Я ожидал увидеть «Вегу» старушкой, но все еще большой и красивой. Однако у одиннадцатого причала еще издали я разглядел среди современных сухогрузов маленькое суденышко, похожее скорее на яхту с голыми мачтами. Что-то вдруг защемило внутри, и, как это бывает в детстве, возникло чувство обиды непонятно на кого и за что. «Бега» действительно постарела, но руками курсантов она была все так же заботливо выкрашена свежей белой масляной краской.
На паруснике все помещения под палубой, отчего палуба кажется безжизненной, пустой. И только когда подняты все паруса — судно преображается, поднимается над водой, и романтический вид его не сравним ни с какими четкими и строгими линиями современных громадин. В парусном судне есть что-то от ветра, от песни.
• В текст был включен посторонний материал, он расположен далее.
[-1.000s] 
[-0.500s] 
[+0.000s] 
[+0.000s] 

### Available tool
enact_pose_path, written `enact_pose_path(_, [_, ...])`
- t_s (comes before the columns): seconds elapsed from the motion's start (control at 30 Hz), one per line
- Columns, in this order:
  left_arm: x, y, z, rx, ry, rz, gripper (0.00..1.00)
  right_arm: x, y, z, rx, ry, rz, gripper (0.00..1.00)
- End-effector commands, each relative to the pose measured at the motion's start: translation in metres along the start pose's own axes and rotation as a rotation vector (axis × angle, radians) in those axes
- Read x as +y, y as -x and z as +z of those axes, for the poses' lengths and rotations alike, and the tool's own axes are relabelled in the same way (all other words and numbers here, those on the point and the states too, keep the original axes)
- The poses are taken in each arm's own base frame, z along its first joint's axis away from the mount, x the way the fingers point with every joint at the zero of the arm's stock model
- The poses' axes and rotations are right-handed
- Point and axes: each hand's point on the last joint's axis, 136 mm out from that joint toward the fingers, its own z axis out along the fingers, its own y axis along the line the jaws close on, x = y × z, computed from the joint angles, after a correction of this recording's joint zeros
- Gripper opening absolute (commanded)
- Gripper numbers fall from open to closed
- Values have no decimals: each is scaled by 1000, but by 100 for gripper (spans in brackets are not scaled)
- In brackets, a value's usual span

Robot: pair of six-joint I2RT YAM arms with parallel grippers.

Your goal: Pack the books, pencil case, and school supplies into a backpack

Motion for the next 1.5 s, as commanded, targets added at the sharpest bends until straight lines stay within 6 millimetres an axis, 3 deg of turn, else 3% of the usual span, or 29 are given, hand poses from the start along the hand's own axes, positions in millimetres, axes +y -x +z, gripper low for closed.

Я сохранил это судно в памяти во всех деталях не только потому, что курсантом плавал под его парусами и учился на нем, но и потому, что «Вега» — это вообще первое судно, на которое я не только ступил в первый же день своего приезда, но еще и ночевал вместе с Вяйно в носовом кубрике.
Я надеялся, что механик на этом учебном судне наверняка знает о Вяйно и поможет разыскать его.